It's very likely, that it was incredibly difficult to file for bankruptcy in
the era of company towns in the US---i.e. 1880 (first bankruptcy bill was
filed in 1889) through 1934.

------
prawn
For those who find this interesting, Fordlandia is a book about Henry Ford's
attempt to create a utopia in Brazil for employees sourcing rubber from
plantations. Spoiler: it's a bit of a disaster. That said, a lot of its
failings are due to the specifics of the location and lack of local knowledge.

[https://en.wikipedia.org/wiki/Fordl%C3%A2ndia](https://en.wikipedia.org/wiki/Fordl%C3%A2ndia)

------
batiudrami
I lived for six months in a town called Leinster, a company town 1000km from
the nearest major city (Perth, Australia). It was run to support a nickel
mine, back before FIFO (fly in, fly out) rosters were commonplace and everyone
lived in the city.

Interesting place. You weren't supposed to drink the water so people would go
to town and get distilled water (though I was at school and we just drank from
the water fountains connected to mains water).
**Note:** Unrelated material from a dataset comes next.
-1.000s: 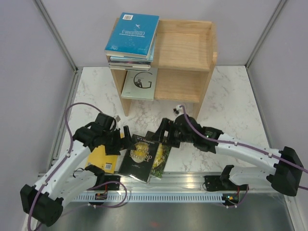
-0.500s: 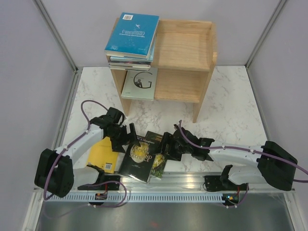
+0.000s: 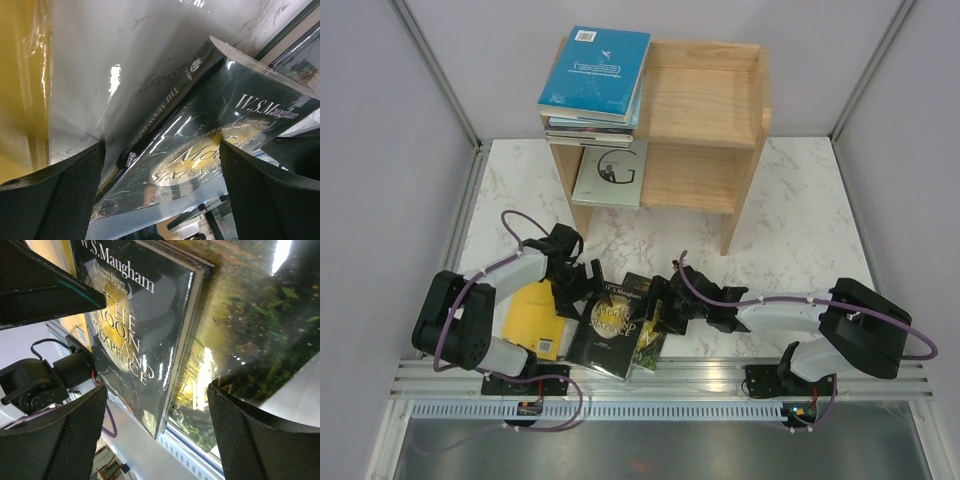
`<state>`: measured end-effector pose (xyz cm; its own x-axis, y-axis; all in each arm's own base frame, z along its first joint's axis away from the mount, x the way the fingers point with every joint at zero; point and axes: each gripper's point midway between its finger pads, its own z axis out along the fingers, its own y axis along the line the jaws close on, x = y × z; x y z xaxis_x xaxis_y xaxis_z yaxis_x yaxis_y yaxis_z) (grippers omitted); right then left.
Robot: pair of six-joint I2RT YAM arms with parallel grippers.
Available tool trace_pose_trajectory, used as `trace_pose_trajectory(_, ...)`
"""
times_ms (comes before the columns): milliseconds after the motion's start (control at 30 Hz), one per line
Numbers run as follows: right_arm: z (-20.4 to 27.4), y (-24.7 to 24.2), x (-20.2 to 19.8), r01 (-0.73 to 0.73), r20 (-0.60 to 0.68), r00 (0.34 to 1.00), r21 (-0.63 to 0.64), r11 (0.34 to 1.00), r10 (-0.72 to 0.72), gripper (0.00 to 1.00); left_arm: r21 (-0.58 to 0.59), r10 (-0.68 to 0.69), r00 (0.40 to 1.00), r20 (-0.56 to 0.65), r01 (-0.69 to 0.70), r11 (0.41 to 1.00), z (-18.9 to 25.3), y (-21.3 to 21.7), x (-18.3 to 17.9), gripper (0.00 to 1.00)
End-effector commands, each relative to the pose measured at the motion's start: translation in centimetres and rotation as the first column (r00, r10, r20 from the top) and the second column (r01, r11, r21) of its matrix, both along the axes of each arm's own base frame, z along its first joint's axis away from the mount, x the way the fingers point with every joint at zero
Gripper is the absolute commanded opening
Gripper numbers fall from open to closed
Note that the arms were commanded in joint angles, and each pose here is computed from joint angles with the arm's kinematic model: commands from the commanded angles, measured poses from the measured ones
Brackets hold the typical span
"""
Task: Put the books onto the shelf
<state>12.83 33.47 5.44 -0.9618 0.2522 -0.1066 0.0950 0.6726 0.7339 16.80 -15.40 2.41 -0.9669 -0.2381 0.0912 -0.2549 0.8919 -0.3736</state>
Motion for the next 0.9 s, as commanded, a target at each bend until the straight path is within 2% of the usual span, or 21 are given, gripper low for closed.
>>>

In general though it had much
better facilities than similar towns of that size due to being funded by the
mining company.

Wikipedia says it still has about 700 people - though I believe the town was
shut for several years while the mine was in care and maintenance (the nickel
price is not high enough to justify mining at the time so they operate on
barebones staff doing equiment maintenance and dewatering) - and by the sounds
of things that is happening again now so I'm not sure what it's like.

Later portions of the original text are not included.